The Institute of Hydraulic Research at the Federal University of Rio Grande do Sul concluded in a study last December that many deaths in Porto Alegre could have been prevented with an early alert and evacuation system. In a multi-million dollar lawsuit, the municipality stands accused of 'omissions' that led to flood protection system failures, according to the prosecutor's office.
Mayor Sebastiao Melo said a climate action plan will be presented to the municipal legislature this year, with provision for an early warning system.
The plan also envisions work to reinforce existing dikes and build new ones, the mayor told AFP, while urban drainage systems are already being upgraded.

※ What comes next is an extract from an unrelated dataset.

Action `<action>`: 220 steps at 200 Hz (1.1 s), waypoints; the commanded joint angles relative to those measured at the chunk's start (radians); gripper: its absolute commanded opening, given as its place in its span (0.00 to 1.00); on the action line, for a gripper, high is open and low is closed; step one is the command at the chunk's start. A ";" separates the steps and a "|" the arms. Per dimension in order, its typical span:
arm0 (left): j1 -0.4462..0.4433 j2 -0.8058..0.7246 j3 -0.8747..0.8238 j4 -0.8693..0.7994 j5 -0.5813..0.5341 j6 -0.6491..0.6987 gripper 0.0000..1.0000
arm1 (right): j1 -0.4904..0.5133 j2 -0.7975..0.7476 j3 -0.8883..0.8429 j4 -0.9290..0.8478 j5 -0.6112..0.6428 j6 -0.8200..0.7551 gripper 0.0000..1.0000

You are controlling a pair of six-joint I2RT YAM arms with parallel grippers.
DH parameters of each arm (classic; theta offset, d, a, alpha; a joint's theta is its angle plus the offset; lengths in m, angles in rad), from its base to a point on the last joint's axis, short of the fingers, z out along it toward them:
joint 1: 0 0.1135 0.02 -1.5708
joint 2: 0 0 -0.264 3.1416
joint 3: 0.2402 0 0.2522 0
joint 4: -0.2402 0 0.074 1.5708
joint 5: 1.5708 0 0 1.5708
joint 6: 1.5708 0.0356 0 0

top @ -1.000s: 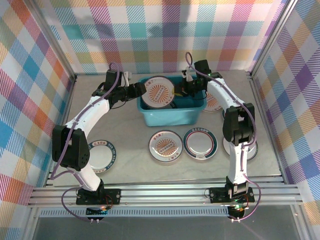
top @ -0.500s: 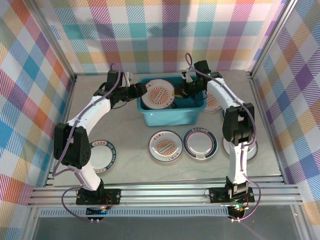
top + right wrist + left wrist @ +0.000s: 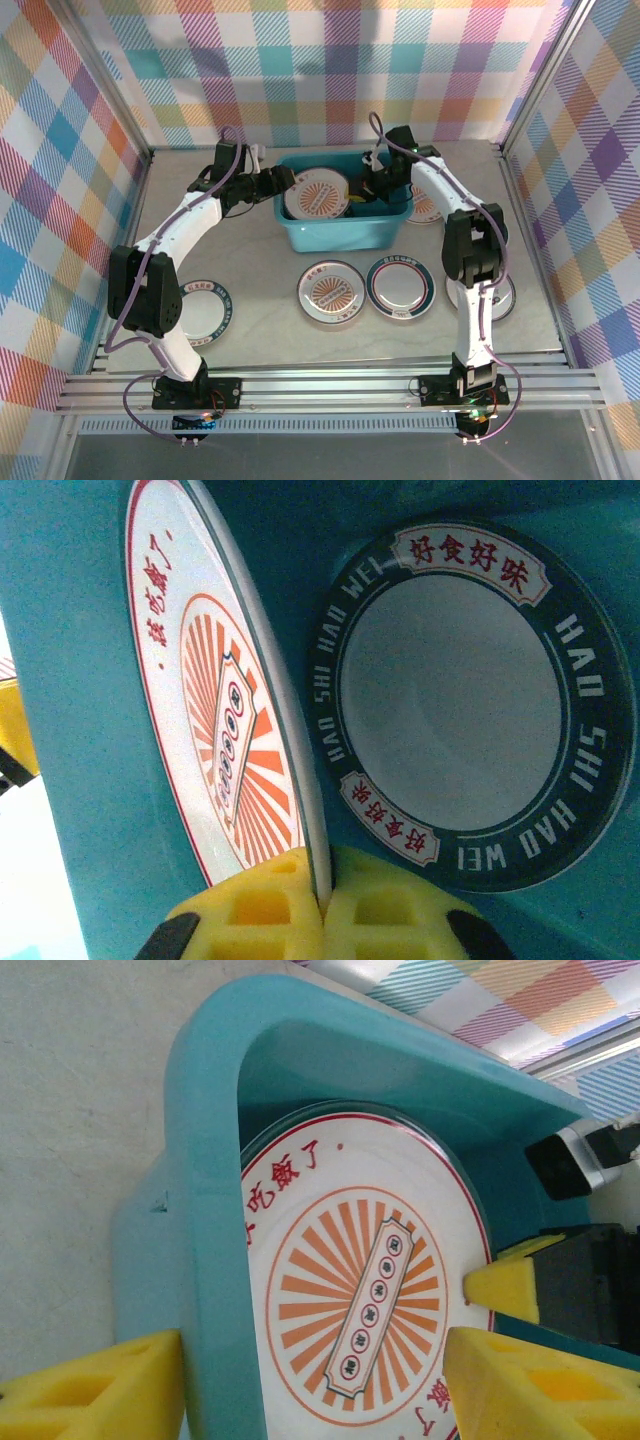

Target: Place the plates into the plastic bin on the countertop

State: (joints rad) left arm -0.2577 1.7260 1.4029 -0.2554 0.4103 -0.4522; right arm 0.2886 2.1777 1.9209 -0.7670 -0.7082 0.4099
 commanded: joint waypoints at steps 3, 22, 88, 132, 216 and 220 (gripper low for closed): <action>-0.014 -0.003 -0.009 0.043 0.037 -0.003 0.67 | 0.015 0.019 0.037 0.000 -0.044 0.011 0.00; -0.015 -0.005 -0.010 0.042 0.037 -0.002 0.67 | 0.015 0.032 0.035 0.004 -0.042 0.011 0.00; -0.017 -0.010 -0.013 0.036 0.038 0.000 0.67 | 0.015 0.065 -0.004 0.047 -0.028 0.012 0.00; -0.017 -0.018 -0.023 0.035 0.032 0.000 0.67 | 0.016 0.091 -0.018 0.049 -0.006 0.017 0.00; -0.020 -0.033 -0.044 0.039 0.028 -0.002 0.67 | 0.021 0.098 -0.052 0.045 0.061 0.018 0.00; -0.020 -0.034 -0.044 0.040 0.028 -0.001 0.67 | 0.021 0.097 -0.052 0.044 0.064 0.019 0.00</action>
State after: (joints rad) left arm -0.2710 1.7256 1.3758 -0.2478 0.4110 -0.4522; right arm 0.3027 2.2482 1.8954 -0.7380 -0.6422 0.4107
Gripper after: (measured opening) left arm 0.671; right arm 0.059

Feltrin said Porto Alegre needs to completely renew its flood containment system, possibly by looking at solutions applied in other low-lying areas such as New York and the Netherlands. 'It is important to have flood gates, but also parks designed to absorb water,' she said.
At Porto Alegre's central market, a plaque recalls the flooding that had completely submerged the historic building. It is bustling once again, and with changes such as furniture made of water-resistant stainless steel rather than wood. 'With climate change, this is going to happen more and more often. It scares us a lot, but we are working to be better prepared,' said Nadja Melo, 45, who runs a market eatery.
For others, it has been tougher to bounce back.
In one of Porto Alegre's hardest-hit neighborhoods, Sarandi, dozens of families have been ordered to leave or risk having their homes flooded again in a high-risk zone.
'It is very difficult to start over,' said Claudir Poli, a 42-year-old with two prosthetic legs, a wife and three children, complaining that aid funding is not enough to rehouse his family. AFP is publishing this story to coincide with Covering Climate Now's 89 Percent Project, which aims to highlight that the majority of people in the world want to see stronger climate action.